Di Indonesia pengeringan gabah sebagian besar masih dilakukan dengan metode penjemuran langsung di bawah sinar matahari. Cara ini sederhana dan mudah namun bergantung pada cuaca, memerlukan tempat yang luas, kehilangan hasil padi cukup tinggi, waktu pengeringan cukup lama, mudah terkontaminasi dengan benda asing dan kadar air akhir tidak seragam. Akibat berbagai kendala yang dihadapi tersebut, penggunaan alat pengering buatan mulai digunakan petani untuk mengeringkan gabah. Ada beberapa alat pengering buatan yang saat ini telah berkembang di petani seperti pengering tipe box (box dryer)/tumpukan datar (flat bed dryer), pengering tipe sirkulasi, pengering tipe fluidisasi, tipe oven dan alat pengering dengan tenaga matahari (Solar Dryer). Berbagai tipe pengering ini tidak memerlukan tempat yang luas dan tidak terkotaminasi dengan benda asing. Masing-masing alat tersebut memiliki keunggulan, kelemahan dan kinerja yang berbeda saat diterapkan di petani. Proses pengeringan yang berlangsung lama menyebabkan ada sejumlah gabah yang tertunda pengeringannya. Proses pengeringan gabah di petani sangat tergantung cuaca, saat cuaca panas gabah kering panen (GKP) akan segera dikeringkan. Bila cuaca tidak mendukung GKP ditunda dikeringkan menunggu sampai cuaca panas. Penundaan pengeringan akan berakibat tidak baik terhadap kualitas beras. Beberapa peneliti telah melaporkan bahwa keterlambatan pengeringan dapat merusak atau menurunkan kualitas gabah. Nugraha et al., (1990) dan Rachmat et al., (2002) menyebutkan bahwa keterlambatan pengeringan sampai 3 hari akan menimbulkan kerusakan gabah sebanyak 2,6% dan 1,66-3,11%. Hasil penelitian yang dilakukan oleh Iswari (2011) menyebutkan bahwa keterlambatan pengeringan hingga 7 hari akan meningkatkan beras patah dari 18% menjadi 32,4% dan menurunkan persentase beras kepala dari 72,27% menjadi 66,8%, serta meningkatkan butir kuning dari 0,5% menjadi 10,2%.
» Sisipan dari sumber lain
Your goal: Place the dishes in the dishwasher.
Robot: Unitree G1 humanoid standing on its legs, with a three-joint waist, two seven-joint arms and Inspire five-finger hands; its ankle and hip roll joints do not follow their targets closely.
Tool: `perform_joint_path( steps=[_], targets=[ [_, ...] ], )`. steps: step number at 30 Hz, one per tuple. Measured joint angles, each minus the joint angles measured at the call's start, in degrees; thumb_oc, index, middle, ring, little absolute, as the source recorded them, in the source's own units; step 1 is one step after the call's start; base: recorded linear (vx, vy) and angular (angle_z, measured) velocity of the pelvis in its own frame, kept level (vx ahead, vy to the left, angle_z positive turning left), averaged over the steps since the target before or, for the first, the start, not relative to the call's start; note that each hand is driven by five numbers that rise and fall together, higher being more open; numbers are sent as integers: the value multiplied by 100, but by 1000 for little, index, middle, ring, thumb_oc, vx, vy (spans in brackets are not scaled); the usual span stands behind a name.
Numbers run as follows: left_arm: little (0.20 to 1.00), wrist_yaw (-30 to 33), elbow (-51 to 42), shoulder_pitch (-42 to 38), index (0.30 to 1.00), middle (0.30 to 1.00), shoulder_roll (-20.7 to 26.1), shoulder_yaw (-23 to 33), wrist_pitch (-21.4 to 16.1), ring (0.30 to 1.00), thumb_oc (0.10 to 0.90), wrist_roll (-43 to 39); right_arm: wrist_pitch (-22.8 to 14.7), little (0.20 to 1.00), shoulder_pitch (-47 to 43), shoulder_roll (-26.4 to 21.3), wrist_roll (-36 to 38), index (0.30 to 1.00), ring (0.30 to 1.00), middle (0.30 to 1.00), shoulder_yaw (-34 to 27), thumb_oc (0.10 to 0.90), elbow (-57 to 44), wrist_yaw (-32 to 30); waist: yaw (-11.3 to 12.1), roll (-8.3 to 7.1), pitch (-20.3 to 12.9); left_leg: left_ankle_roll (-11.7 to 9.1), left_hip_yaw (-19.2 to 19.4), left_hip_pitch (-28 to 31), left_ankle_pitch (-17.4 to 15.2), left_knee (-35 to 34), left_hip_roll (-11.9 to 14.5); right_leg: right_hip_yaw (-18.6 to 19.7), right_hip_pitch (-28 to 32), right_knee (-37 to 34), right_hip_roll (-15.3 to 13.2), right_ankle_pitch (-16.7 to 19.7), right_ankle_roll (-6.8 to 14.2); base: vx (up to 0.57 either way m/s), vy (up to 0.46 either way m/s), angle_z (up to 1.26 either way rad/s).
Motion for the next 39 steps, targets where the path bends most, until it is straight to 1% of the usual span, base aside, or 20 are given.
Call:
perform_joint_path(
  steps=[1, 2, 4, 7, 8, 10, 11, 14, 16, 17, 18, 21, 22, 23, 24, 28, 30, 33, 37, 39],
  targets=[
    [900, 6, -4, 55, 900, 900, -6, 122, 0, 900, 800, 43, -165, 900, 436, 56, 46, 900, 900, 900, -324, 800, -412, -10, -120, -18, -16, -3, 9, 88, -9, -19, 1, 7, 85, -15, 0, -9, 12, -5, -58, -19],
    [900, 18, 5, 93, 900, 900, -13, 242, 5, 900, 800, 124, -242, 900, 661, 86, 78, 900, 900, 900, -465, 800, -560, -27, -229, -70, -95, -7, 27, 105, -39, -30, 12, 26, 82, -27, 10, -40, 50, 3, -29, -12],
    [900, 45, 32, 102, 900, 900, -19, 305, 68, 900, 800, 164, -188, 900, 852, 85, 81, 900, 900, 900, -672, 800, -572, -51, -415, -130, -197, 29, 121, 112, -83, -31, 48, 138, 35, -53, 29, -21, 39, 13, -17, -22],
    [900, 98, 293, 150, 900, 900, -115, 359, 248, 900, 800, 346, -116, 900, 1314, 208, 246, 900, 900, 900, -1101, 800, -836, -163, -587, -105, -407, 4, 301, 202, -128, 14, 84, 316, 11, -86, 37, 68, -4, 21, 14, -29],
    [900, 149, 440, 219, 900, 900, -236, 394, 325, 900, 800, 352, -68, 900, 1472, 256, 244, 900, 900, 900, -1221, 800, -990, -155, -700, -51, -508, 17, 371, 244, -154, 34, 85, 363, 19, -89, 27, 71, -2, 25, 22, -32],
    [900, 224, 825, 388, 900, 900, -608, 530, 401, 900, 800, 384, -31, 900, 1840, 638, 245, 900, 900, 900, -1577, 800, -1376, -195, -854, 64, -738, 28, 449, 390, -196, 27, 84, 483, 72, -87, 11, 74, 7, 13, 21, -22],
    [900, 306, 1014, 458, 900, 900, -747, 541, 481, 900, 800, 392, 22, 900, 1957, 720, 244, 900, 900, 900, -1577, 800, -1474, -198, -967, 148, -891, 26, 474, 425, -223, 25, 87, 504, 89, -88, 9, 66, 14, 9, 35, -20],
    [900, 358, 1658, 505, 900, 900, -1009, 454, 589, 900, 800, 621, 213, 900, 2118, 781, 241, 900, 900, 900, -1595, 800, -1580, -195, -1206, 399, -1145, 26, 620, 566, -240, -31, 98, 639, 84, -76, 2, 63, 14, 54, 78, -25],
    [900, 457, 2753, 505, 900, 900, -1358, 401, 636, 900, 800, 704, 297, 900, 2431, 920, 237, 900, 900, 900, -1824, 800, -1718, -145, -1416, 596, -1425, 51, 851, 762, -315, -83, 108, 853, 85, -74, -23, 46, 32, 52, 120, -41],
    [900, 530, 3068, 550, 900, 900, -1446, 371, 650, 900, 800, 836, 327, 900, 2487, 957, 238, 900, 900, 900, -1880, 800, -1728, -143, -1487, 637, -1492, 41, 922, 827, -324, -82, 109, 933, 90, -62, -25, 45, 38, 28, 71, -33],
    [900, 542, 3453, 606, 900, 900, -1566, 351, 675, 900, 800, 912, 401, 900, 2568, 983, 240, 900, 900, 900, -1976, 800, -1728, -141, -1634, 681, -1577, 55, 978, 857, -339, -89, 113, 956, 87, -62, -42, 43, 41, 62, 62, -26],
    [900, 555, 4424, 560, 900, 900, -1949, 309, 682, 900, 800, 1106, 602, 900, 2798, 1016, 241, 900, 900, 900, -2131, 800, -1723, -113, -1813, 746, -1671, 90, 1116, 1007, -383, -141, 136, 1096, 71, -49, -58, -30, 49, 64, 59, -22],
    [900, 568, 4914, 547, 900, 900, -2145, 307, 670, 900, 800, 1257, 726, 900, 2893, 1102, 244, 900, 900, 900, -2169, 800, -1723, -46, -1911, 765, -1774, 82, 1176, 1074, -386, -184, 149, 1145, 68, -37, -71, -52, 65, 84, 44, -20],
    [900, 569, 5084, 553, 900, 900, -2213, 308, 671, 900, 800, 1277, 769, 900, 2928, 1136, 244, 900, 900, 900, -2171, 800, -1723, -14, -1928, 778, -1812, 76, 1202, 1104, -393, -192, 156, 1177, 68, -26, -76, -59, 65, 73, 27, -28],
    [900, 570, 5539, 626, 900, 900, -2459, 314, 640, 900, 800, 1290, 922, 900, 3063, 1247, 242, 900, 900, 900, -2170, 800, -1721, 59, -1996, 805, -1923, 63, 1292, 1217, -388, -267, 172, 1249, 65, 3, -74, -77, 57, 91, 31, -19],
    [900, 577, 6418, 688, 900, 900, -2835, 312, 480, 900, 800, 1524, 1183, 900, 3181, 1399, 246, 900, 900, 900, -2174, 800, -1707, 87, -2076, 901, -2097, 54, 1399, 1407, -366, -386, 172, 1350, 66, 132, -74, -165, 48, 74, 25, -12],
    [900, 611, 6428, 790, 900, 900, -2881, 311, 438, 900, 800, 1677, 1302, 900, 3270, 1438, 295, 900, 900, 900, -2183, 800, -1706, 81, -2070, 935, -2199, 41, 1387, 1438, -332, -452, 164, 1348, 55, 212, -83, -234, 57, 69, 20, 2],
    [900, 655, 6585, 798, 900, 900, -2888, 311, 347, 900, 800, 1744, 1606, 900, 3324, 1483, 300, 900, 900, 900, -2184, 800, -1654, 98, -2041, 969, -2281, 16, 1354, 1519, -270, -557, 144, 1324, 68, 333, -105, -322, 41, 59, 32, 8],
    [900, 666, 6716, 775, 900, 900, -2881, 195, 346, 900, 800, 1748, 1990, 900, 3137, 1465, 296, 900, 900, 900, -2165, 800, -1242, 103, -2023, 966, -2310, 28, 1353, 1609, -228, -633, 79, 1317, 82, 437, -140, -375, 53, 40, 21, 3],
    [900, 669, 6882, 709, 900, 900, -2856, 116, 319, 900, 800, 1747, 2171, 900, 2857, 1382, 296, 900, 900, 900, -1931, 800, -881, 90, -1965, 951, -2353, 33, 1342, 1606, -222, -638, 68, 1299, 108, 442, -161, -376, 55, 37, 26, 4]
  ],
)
Beberapa hasil penelitian juga menyebutkan bahwa cara pengeringan akan mempengaruhi persentase kehilangan hasil. Data mengenai kehilangan hasil tersebut bervariasi, hasil penelitian yang dilakukan oleh Nugraha et al., (2007) dan Hosokakawa (1995) menyebutkan bahwa pengeringan gabah dengan mesin pengering (dryer) memiliki risiko kehilangan hasil lebih rendah daripada penjemuran.

 

 

Sumber :

Dr. Sri Rahayoe, S.TP., M.P. 2017. Teknik Pengeringan. Departemen Teknik Pertanian Fakultas Teknologi Pertanian Universitas Gajah Mada.
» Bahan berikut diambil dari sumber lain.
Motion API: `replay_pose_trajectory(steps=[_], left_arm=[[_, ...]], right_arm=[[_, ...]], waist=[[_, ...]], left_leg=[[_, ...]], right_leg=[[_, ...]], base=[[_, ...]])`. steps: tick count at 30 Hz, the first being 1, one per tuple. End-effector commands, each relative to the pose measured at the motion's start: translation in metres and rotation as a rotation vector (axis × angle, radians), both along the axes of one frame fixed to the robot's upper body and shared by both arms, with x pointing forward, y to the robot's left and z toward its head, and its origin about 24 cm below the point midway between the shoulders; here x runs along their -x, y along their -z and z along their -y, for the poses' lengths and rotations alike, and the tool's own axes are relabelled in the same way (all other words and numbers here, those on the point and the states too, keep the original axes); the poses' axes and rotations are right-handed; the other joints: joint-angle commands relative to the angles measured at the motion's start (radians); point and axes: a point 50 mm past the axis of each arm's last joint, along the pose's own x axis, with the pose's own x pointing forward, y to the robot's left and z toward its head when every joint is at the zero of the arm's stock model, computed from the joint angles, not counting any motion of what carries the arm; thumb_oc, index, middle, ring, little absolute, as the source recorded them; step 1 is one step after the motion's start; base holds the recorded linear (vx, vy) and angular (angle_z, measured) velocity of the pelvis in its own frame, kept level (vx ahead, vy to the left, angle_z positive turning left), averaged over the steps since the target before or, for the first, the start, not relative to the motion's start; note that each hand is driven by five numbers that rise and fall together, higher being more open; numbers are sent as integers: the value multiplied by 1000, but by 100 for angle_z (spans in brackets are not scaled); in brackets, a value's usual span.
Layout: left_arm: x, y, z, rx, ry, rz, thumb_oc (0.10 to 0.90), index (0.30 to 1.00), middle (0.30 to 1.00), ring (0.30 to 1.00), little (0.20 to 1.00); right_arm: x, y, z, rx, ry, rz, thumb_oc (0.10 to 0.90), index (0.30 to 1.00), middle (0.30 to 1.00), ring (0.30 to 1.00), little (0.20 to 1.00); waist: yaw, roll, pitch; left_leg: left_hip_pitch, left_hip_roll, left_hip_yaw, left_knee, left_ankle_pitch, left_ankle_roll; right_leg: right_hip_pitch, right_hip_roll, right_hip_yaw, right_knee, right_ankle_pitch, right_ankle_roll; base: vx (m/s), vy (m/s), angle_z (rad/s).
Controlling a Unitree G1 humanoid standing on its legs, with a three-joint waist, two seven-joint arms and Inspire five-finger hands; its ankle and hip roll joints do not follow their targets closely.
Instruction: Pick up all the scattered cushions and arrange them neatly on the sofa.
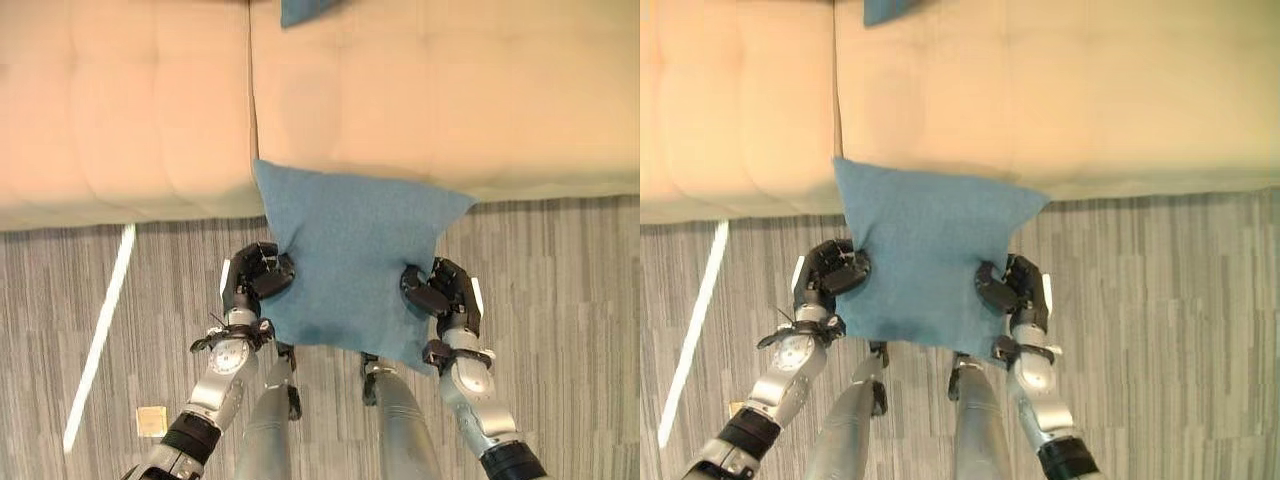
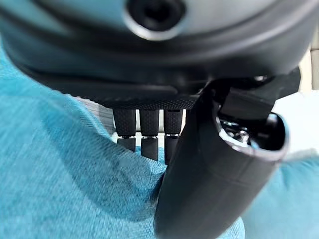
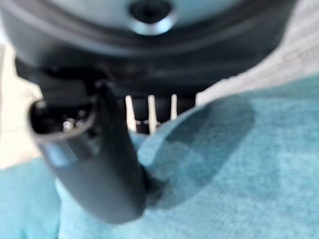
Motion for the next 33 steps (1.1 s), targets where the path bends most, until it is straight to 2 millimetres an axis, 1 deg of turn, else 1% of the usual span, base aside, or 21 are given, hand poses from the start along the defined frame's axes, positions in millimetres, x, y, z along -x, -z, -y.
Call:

Iswari, K. 2011. Survei Mutu Beras di Sumatera Barat. Kerja Sama Balai Pengkajian Teknologi Pertanian Sumatera Barat dengan Dinas Sosial Provinsi Sumatera Barat

Nugraha, S., Thahir, R., Sudaryono. 2007. Keragaan Kehilangan Hasil Pascapanen padi pada 3 agroekosistem. Buletin Teknologi Pascapanen Pertanian. Vol 3. p: 42 – 49.

Yeni Eliza Maryana dan Dian Meithasari. 2014. Mekanisme dan Kinerja Alat Pengeringan Gabah di Lahan Rawa.. Balai Pengkajian Teknologi Pertanian (BPTP). Lampung.